I might be about to graduate, but worried? Not me. With my 400 articles for various campus outlets, training in a number of software suites, hard-earned 2:1 degree and multiple work experience placements, I’m a lock for some kind of job in the media. The next Louis Theroux some have even said. Not that I would ever brag about my abilities, but I do agree I see much of my talent mirrored in him.
It’s true that the journo job-market is harder than ever, but just look at my CV! It took a design miracle just to fit everything I’ve done over the last three years onto two pages. I’ve written everything from the most investigative news articles all the way over to incisive comment pieces. Plus I helped out with YSTV once or twice. These three years have turned me into a journo Swiss army knife.

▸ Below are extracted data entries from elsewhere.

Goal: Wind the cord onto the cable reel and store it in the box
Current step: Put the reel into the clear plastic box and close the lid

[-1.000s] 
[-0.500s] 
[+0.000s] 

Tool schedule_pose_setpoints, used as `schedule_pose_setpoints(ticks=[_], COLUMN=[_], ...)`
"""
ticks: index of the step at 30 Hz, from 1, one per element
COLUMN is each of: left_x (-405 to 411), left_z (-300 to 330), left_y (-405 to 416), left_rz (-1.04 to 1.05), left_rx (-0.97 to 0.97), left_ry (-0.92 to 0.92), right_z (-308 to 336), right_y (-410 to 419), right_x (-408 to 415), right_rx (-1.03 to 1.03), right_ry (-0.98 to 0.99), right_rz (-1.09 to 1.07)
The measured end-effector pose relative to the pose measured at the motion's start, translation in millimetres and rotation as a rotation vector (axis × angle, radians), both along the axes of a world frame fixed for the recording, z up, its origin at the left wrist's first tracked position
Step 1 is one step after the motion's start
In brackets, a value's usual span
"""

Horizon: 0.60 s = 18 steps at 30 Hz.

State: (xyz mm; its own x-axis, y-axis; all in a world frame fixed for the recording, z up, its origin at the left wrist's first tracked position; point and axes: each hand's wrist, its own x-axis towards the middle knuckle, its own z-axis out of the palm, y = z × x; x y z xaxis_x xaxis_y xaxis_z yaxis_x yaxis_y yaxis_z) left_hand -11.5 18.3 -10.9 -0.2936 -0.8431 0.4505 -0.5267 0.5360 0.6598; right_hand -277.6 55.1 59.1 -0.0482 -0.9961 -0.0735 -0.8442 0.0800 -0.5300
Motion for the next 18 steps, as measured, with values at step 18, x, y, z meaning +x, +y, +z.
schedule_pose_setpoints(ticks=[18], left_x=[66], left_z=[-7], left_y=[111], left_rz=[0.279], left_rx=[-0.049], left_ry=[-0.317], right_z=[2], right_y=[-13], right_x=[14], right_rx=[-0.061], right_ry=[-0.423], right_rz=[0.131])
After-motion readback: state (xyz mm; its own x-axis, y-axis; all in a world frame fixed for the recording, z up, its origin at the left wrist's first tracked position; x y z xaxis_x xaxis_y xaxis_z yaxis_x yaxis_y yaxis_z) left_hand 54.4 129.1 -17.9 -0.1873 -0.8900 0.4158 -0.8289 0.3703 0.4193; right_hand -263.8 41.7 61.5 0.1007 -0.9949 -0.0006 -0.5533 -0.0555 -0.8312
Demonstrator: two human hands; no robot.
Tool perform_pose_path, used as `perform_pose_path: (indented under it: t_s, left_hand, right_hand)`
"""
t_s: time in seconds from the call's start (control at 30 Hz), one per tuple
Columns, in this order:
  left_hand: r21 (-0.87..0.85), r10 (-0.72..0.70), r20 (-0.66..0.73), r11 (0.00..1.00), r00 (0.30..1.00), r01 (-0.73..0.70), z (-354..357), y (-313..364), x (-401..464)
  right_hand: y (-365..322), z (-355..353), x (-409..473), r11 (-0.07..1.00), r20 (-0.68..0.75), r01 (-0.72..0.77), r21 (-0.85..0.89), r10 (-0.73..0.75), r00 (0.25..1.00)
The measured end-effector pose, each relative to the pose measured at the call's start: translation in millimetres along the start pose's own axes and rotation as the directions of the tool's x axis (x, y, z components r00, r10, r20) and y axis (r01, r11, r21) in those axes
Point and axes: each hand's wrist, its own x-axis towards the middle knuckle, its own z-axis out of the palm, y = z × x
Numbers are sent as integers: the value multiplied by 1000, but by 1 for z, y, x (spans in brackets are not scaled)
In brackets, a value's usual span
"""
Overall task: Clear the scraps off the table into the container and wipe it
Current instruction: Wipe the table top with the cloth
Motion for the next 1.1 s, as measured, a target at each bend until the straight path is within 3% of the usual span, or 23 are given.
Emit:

Also, I’m totally recognised as an up-and-coming talent. My best feature still gets loads of views from Google. People are flocking to see my innovative push into journalism.
It is to my amazement, then, that I didn’t even get an interview with the BBC when I went for their trainee scheme. Apparently there was just a deluge of more qualified candidates? I honestly fail to see how.
Still, at least I’ve got all of those other applications. The Telegraph, The Guardian, even the Metro. It’s been a while since I put my application in, but I’m sure I’ll get the dates for an interview soon. Shame an offer couldn’t come before the end of term, though, because it’s going to be a bit weird signing on at the Jobcentre knowing that an interview (and subsequently an offer) is deffo on its way.
Just as a bit of a “see-how-it-goes” kind of thing, I think I’m going to put in an MA application at a few places anyway. Totally confident in my CV still, but there’s nothing like a bit of an ego boost is there? I’m sure they won’t hold it against me when I turn them down due to my inevitable life-changing job offer.